Hooker did not explain why why this important library support function would
no longer be performed by library personnel, who had made that decision,
or when they made it; and did not mention that the unit's graphic arts
equipment and supplies would be discarded. Although Hooker's memo
described how to submit printing requests to county printing personnel,
it did not specify how long branch library employees could expect the
county to take to respond to their printing requests.
Branch managers were instructed on August 28th to begin marking as
"Rush" their requests to the Technical Services Division for cataloging
donations from their Friends Groups.
So that's the kind of thing Hooker means when she says she wants
the library system to function in "a more businesslike manner"? This decree
means that Friends' donations will get to branches faster than
the unprocessed or incorrectly processed new items selectors have ordered
from the library system's vendors.
Mary Kaye Hooker seems to be the only person in the library system unaware
that her strip-mining of the staff in the Technical Services Division has
left the system with an insufficient number of catalogers and other staff
to handle the workload expected of them. Slapping a different label on
an arbitrarily-chosen subset of the branches' numerous requests for
cataloging and processing isn't going to magically speed up the
productivity of that already-overburdened staff.

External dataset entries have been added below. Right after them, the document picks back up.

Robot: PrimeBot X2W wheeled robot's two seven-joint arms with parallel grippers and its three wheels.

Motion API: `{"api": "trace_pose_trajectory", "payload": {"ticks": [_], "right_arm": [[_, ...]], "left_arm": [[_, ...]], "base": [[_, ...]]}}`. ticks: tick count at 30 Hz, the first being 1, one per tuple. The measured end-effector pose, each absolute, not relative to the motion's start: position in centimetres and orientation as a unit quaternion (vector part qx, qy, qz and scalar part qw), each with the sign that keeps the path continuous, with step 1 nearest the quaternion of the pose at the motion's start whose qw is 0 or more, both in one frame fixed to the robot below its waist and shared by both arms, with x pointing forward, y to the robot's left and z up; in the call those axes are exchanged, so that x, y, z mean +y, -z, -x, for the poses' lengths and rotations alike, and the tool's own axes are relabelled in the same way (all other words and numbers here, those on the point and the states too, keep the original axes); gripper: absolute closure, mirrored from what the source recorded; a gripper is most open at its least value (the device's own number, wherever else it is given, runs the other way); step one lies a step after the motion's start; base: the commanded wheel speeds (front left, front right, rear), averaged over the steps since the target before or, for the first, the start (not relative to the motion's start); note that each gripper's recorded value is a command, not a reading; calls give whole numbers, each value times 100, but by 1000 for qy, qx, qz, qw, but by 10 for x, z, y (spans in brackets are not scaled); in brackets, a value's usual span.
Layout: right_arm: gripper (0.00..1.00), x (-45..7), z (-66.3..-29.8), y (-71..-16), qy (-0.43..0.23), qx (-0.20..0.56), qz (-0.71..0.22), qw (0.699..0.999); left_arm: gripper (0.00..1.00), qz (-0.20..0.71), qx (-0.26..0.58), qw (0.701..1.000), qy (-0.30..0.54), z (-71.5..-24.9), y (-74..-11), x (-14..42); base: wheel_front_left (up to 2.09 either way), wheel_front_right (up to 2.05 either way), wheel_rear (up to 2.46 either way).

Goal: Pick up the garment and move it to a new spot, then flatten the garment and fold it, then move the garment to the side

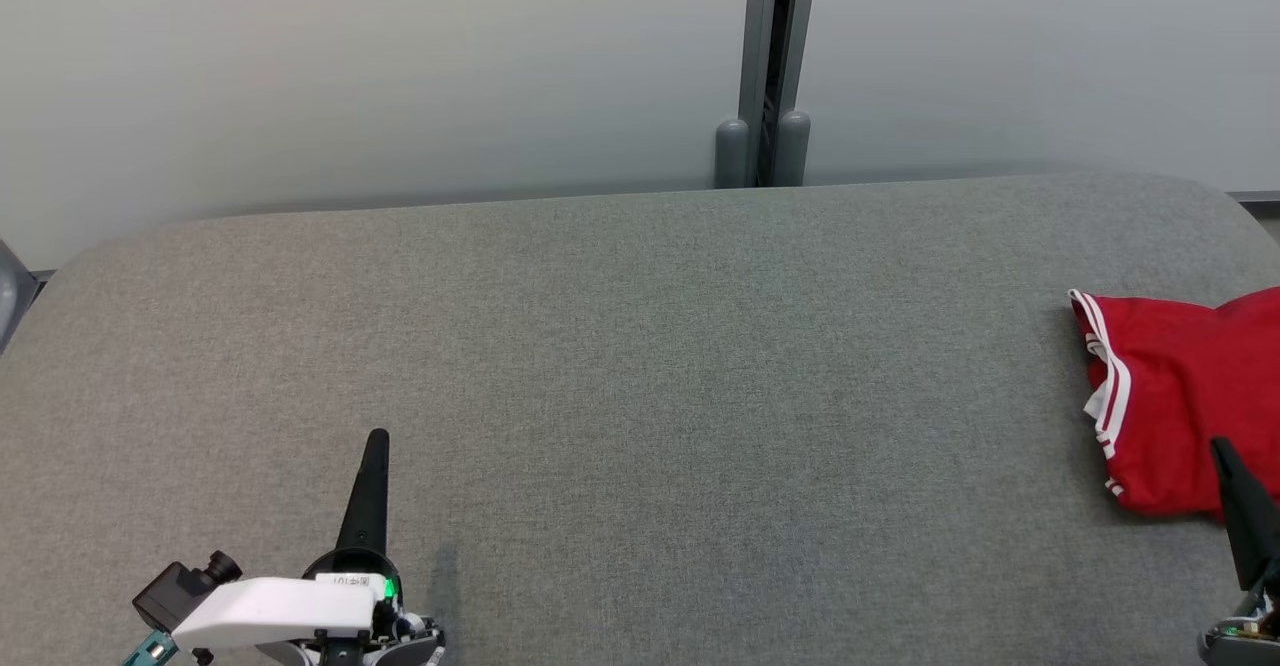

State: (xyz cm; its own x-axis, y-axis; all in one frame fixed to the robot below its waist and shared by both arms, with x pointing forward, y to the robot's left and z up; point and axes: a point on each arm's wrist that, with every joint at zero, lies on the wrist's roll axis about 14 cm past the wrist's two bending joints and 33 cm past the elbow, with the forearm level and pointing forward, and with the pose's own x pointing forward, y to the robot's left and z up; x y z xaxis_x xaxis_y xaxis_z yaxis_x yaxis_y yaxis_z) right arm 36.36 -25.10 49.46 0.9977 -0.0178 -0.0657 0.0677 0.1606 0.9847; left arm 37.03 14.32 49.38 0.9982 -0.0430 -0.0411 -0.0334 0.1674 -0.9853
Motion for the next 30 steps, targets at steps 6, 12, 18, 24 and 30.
{"api": "trace_pose_trajectory", "payload": {"ticks": [6,12,18,24,30], "right_arm": [[100,-254,-363,-496,26,13,-664,747],[100,-256,-362,-498,23,6,-680,733],[100,-259,-361,-499,21,-1,-696,718],[100,-262,-360,-501,18,-8,-708,706],[100,-261,-362,-503,15,-9,-709,705]], "left_arm": [[100,662,27,749,3,-371,-495,142],[100,679,24,733,4,-371,-496,140],[100,695,20,719,5,-372,-498,139],[100,708,17,706,7,-374,-501,137],[100,708,16,706,8,-374,-501,137]], "base": [[0,0,0],[0,0,0],[0,0,0],[0,0,0],[0,0,0]]}}
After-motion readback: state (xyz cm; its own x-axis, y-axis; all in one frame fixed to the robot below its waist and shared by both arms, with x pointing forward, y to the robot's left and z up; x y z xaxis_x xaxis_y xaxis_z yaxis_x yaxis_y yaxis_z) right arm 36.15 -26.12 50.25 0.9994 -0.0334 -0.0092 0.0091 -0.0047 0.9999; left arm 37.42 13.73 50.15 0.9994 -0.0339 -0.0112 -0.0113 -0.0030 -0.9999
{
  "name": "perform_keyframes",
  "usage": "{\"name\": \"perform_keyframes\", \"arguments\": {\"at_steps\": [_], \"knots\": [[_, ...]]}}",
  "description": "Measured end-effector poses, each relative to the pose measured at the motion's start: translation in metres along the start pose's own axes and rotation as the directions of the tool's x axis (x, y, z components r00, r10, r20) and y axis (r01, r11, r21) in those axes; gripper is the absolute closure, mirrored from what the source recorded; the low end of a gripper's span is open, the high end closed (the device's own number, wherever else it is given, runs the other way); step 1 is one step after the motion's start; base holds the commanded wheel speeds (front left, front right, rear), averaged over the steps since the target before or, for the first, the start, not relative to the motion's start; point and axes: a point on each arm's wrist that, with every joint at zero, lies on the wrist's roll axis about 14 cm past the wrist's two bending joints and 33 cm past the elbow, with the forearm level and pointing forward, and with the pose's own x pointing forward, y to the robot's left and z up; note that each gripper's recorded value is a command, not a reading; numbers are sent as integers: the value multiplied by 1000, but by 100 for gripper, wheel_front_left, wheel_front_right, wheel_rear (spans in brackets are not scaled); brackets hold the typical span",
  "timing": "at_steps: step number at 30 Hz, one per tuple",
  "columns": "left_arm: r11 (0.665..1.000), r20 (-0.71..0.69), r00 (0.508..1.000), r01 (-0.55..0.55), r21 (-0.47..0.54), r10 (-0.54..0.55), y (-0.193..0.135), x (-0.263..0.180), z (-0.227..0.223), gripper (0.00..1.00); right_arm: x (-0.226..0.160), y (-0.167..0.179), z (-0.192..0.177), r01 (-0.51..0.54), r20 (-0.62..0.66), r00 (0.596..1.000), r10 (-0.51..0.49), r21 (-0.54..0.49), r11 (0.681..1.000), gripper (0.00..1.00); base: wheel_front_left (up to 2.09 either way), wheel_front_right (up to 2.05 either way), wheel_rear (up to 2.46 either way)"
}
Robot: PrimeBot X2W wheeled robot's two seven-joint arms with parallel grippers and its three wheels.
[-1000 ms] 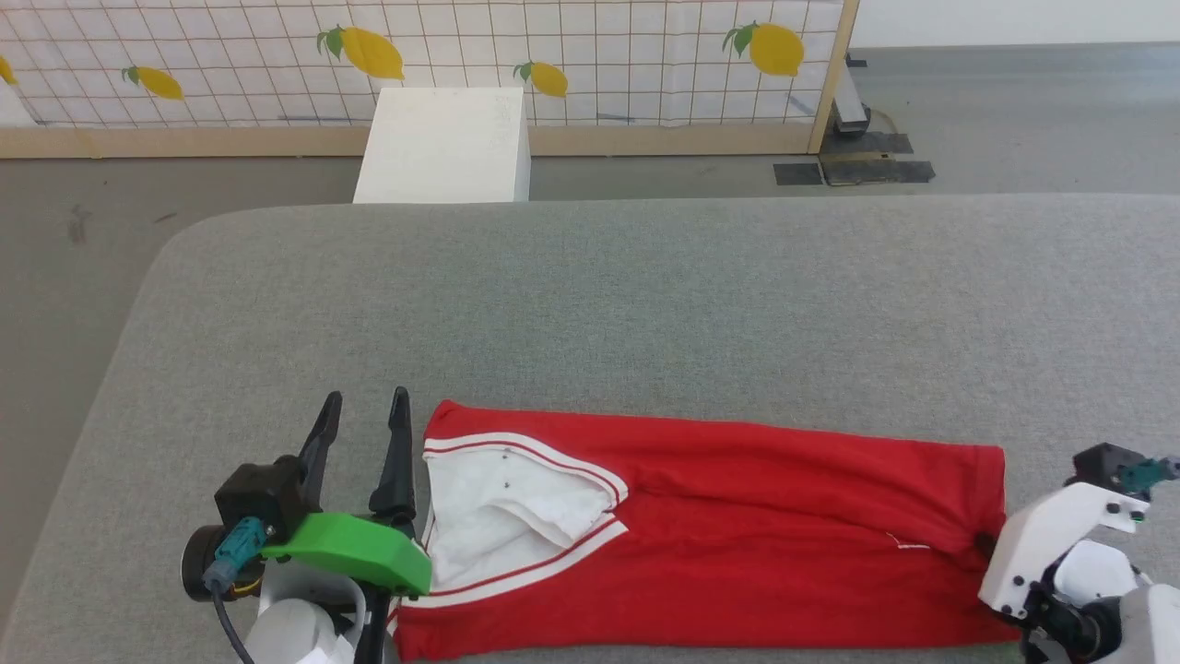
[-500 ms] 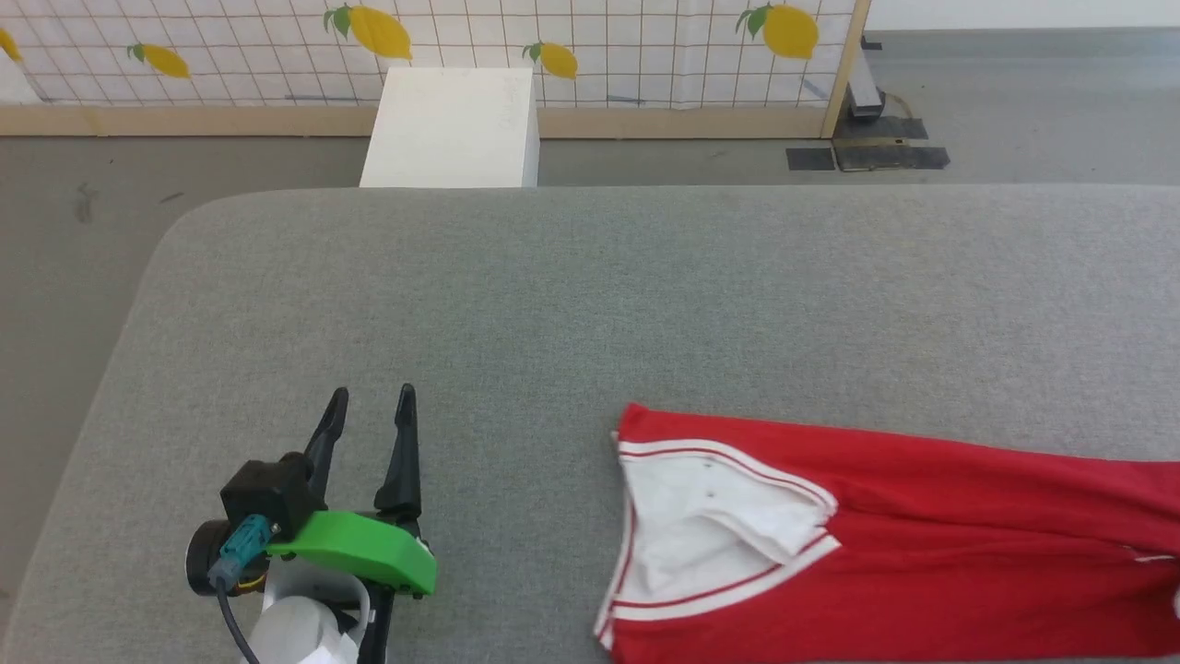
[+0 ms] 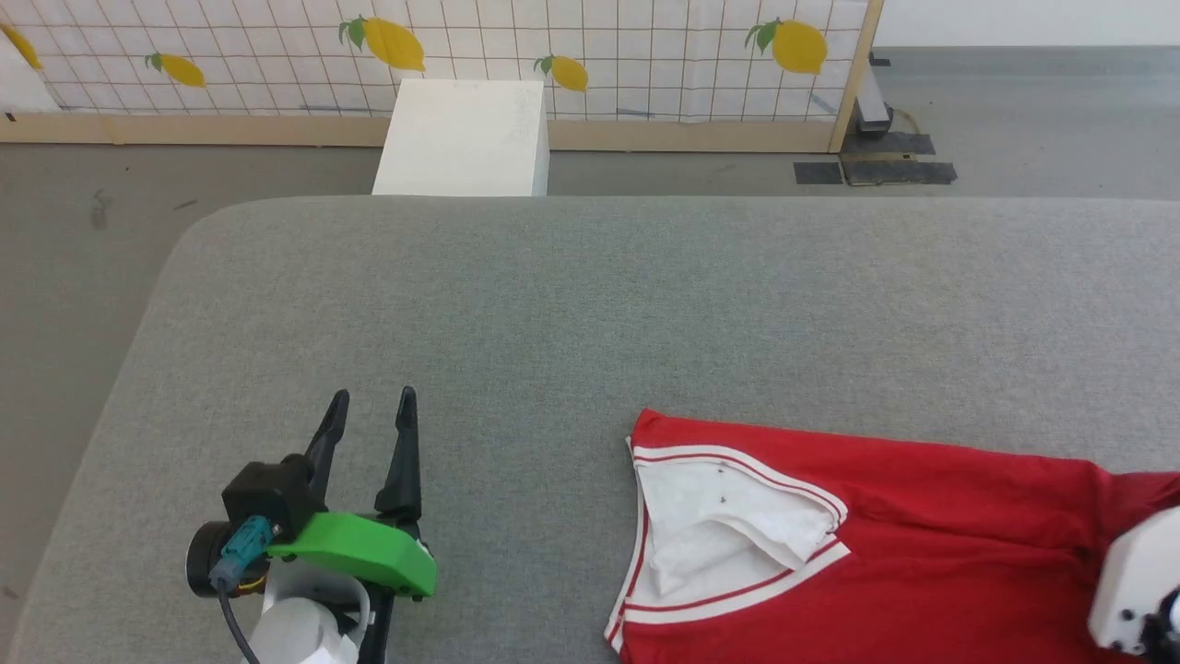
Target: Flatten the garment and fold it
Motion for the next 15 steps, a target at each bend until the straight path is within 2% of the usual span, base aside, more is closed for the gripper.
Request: {"name": "perform_keyframes", "arguments": {"at_steps": [3, 6, 8, 10, 15], "knots": [[1000, 2, 1000, -1, 0, 1, 0, 0, 1, 0, -25, 38, 13, -116, 27, 993, 118, -58, 992, 100, 0, 0, 0], [1000, -3, 1000, 1, 0, -1, 0, 0, -1, 0, -50, 87, 27, -250, 51, 964, 260, -144, 958, 100, 0, 0, 0], [1000, -6, 1000, 2, 0, -2, -1, -1, -2, 0, -63, 120, 29, -332, 47, 936, 348, -204, 921, 100, 0, 0, 0], [1000, -9, 1000, 2, -1, -2, -1, -1, -3, 0, -73, 156, 25, -418, 18, 899, 438, -265, 869, 100, 0, 0, 0], [1000, -11, 1000, -1, 0, 1, 0, 0, -3, 0, -84, 223, 19, -551, -46, 812, 582, -392, 737, 100, 0, 0, 0]]}}
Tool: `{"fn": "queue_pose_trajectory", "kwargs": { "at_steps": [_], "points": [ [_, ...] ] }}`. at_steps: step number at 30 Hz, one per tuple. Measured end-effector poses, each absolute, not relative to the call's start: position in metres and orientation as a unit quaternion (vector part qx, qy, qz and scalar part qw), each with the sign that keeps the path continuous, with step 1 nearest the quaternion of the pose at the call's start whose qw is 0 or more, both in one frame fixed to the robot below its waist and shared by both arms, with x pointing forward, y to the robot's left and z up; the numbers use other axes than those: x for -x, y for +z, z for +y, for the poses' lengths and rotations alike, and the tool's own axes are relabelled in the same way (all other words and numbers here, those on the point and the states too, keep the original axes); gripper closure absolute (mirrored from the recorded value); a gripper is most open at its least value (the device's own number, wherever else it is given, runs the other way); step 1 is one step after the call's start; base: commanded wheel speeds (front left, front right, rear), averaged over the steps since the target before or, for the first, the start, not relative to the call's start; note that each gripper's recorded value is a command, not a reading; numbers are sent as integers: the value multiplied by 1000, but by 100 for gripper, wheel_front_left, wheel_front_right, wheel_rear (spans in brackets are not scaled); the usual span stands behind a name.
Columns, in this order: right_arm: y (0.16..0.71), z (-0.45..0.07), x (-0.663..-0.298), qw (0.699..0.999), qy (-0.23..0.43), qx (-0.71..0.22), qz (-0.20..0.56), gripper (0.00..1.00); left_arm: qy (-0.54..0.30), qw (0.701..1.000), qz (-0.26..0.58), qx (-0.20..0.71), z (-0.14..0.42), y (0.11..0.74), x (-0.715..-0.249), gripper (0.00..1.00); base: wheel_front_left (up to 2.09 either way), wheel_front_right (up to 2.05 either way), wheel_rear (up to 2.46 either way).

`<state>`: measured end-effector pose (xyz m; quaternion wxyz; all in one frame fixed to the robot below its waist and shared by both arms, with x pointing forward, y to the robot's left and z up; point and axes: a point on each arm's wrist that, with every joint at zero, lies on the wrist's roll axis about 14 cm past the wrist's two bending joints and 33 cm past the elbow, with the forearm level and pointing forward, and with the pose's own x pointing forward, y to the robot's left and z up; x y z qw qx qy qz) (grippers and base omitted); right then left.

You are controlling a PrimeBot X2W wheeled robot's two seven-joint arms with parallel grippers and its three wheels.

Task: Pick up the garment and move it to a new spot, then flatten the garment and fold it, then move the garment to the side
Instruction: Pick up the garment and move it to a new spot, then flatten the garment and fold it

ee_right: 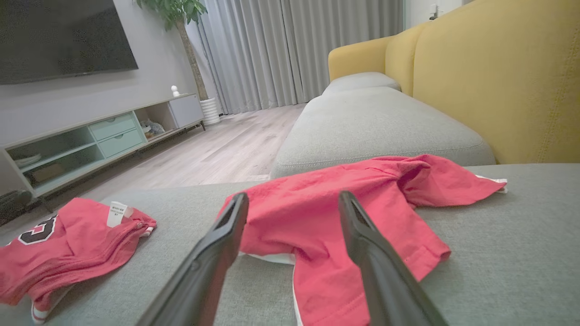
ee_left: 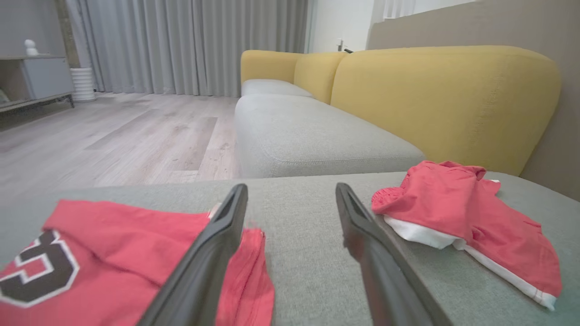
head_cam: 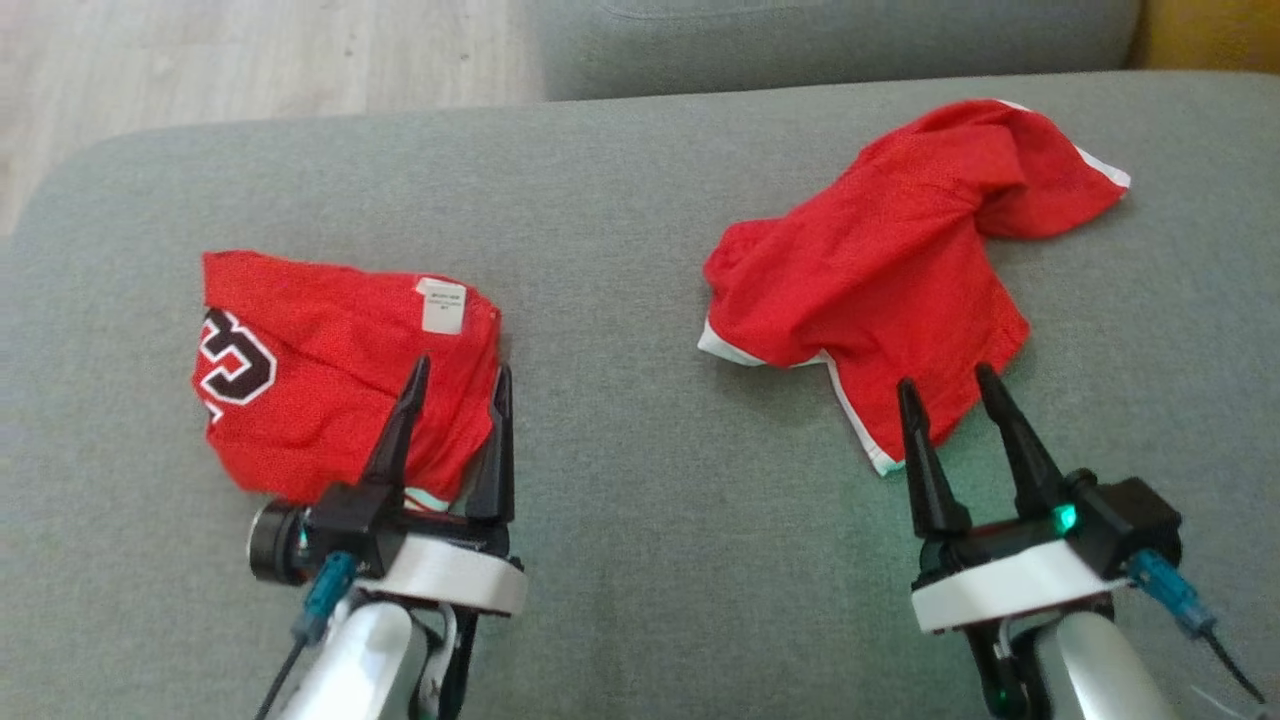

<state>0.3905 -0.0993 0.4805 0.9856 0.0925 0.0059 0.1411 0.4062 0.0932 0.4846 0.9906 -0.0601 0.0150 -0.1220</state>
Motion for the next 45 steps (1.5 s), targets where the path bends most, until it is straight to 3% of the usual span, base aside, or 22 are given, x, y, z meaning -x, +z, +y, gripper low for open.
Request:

Branch managers were also told on August 28th that branch staff were
henceforth to take on the responsibility of reviewing and making final
dispositions about formal requests from patrons to remove items from the
library’s collection.
Safeguarding the "freedom to read" certainly doesn't rate very high
among this administration's priorities. This edict:
Was announced without explanation, without any accompanying instructions
or guidelines about how to accomplish this task, and without the provision
of any mechanism for reporting these important decisions.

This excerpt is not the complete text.